Required work. Scan the lines below for the word "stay". Copy each line you find it in.

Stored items
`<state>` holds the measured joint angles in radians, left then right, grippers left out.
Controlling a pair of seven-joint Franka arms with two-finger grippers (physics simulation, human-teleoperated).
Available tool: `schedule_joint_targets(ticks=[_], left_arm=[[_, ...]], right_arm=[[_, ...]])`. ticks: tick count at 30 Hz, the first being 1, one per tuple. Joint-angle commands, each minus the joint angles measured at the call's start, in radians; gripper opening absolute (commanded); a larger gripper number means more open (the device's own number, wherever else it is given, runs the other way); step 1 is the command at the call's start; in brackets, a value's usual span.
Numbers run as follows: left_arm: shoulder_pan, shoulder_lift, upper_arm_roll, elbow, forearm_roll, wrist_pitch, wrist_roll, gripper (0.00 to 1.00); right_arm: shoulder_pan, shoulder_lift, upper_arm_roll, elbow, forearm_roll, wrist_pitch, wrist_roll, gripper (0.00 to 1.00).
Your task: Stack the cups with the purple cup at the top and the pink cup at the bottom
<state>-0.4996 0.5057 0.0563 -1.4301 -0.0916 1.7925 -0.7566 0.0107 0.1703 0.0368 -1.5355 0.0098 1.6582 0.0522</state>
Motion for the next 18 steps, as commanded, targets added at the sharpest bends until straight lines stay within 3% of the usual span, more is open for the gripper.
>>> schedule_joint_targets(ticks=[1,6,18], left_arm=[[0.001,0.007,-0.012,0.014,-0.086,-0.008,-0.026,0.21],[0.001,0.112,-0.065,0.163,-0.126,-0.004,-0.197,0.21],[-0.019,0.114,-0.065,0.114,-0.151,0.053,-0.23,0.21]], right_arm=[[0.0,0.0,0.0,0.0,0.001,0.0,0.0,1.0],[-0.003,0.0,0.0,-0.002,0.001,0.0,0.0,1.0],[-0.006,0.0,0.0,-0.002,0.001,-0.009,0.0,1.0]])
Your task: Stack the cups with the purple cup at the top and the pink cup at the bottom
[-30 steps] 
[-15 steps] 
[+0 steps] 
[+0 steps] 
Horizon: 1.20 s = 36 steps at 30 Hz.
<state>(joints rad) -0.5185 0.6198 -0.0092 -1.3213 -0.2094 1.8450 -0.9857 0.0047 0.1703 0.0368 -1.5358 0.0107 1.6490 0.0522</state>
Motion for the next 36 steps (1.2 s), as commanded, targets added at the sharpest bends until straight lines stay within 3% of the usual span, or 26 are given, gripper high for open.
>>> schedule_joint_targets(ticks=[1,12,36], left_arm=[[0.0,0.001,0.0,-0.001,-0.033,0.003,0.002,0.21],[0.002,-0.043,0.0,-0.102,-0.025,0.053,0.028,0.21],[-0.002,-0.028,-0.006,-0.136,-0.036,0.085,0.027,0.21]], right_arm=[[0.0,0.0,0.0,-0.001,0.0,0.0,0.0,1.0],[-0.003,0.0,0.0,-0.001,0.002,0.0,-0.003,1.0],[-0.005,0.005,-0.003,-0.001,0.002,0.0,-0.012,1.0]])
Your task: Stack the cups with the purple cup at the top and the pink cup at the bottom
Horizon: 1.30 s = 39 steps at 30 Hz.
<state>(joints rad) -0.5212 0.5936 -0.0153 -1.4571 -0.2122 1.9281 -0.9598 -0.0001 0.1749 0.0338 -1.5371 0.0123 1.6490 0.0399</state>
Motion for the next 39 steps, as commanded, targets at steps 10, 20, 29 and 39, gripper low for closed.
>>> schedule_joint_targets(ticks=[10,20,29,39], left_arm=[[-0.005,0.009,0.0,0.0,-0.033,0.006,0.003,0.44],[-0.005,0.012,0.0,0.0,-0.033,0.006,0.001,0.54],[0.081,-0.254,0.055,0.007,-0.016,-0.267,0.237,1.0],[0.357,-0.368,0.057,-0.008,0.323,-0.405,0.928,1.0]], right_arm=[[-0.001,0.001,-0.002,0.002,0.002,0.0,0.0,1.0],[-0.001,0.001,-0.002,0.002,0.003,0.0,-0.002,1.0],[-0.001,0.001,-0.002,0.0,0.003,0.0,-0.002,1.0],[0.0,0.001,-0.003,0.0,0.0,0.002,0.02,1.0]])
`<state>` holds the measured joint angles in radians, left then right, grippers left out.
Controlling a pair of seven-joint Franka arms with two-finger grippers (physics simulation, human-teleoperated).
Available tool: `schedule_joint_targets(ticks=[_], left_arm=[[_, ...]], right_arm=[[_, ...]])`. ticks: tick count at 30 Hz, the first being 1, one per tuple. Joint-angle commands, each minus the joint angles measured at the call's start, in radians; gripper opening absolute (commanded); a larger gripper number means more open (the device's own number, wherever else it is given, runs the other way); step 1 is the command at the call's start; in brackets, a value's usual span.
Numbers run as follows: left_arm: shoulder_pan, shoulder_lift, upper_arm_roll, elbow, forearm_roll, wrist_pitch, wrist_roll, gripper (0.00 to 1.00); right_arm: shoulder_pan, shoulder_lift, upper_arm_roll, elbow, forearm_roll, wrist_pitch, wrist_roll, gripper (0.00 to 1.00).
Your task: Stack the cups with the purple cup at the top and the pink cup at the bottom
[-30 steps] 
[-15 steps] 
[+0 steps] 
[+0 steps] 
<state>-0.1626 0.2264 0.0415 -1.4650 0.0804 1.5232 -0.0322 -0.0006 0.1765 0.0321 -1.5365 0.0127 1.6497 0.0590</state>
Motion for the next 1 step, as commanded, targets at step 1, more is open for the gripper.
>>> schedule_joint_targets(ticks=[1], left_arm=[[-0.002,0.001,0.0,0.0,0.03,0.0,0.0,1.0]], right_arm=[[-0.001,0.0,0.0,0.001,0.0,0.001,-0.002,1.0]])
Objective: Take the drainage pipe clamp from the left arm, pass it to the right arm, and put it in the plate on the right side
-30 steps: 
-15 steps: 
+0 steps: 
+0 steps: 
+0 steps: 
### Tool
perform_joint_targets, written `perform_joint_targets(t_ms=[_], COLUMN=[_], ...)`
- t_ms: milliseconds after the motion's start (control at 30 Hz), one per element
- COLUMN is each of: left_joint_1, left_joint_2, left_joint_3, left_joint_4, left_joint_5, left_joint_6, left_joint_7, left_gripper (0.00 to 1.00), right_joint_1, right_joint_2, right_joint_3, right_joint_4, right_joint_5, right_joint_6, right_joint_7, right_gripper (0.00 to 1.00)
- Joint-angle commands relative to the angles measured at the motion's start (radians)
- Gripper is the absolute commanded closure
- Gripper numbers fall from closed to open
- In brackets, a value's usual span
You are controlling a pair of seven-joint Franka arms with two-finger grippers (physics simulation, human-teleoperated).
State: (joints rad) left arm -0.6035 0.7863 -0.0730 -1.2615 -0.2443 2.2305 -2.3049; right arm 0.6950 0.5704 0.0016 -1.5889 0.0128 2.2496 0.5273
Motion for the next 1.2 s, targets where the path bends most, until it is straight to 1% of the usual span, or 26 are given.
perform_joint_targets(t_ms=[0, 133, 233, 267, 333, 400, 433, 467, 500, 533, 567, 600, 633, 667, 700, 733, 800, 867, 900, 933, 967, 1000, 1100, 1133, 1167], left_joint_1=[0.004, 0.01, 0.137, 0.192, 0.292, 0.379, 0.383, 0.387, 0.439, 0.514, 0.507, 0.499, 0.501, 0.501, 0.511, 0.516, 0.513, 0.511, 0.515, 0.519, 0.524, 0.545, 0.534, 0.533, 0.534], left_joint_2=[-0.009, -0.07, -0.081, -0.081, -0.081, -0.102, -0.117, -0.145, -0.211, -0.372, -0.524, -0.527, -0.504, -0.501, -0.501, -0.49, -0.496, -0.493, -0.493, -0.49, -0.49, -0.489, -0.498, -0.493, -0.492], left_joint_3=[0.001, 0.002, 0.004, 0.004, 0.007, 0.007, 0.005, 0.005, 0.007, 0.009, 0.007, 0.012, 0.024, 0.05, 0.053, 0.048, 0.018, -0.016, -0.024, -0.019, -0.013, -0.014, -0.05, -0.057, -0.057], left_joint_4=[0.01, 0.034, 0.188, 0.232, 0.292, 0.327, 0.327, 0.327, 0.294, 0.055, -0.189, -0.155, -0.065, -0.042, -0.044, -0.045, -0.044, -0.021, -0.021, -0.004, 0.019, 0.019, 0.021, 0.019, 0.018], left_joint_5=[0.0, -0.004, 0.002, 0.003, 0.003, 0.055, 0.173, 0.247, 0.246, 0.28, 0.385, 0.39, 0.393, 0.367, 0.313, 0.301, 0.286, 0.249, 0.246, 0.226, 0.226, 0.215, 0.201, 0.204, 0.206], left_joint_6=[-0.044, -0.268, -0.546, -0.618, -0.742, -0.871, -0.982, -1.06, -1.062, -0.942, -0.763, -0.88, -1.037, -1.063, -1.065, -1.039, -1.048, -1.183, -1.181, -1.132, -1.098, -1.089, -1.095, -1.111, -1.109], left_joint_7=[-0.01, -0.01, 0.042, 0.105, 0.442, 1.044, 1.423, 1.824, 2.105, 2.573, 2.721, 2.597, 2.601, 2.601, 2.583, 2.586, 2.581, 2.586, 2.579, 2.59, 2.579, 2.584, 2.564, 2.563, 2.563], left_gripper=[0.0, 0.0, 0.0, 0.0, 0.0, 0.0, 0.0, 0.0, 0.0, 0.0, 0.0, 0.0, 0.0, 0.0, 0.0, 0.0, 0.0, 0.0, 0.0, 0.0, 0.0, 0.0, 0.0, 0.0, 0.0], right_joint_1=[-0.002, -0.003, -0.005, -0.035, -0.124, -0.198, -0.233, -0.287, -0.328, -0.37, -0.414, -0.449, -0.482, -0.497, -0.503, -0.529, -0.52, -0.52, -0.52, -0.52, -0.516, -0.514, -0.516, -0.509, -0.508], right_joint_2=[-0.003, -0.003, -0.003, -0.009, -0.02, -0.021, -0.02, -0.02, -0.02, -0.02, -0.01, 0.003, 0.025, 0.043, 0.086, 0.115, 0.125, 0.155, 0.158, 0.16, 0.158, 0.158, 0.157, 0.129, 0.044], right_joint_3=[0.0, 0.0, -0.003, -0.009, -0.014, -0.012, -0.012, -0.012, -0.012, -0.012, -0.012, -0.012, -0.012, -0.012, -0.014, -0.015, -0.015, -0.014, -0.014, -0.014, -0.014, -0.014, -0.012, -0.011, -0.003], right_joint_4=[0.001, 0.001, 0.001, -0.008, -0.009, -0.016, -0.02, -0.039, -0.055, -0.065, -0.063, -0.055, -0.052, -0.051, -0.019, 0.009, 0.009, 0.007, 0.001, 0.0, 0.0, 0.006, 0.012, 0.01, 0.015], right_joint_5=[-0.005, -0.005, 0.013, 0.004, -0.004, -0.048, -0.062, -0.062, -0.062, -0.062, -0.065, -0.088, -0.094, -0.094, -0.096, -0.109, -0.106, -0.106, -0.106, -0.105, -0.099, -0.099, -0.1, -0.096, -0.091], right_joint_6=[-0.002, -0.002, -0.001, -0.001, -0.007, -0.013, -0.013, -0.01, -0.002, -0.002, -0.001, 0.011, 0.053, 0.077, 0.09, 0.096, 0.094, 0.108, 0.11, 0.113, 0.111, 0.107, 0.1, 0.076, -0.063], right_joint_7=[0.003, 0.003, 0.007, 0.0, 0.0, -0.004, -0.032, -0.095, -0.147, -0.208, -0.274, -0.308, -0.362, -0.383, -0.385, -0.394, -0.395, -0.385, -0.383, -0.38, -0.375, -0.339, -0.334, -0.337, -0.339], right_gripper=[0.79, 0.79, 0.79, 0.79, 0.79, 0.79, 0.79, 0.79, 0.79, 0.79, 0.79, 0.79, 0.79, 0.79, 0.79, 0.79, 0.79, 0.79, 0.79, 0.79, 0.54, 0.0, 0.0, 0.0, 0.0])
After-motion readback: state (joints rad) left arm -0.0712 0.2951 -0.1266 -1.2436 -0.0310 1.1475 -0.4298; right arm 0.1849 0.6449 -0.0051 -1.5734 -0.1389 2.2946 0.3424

Reply to the exercise.
Motion for the next 18 steps, as commanded, targets added at the sharpest bends until straight lines stay within 3% of the usual span, more is open for the gripper.
Motion for the next 36 steps (1.2 s), as commanded, targets added at the sharpest bends until straight lines stay within 3% of the usual span, or 26 are given, gripper high for open.

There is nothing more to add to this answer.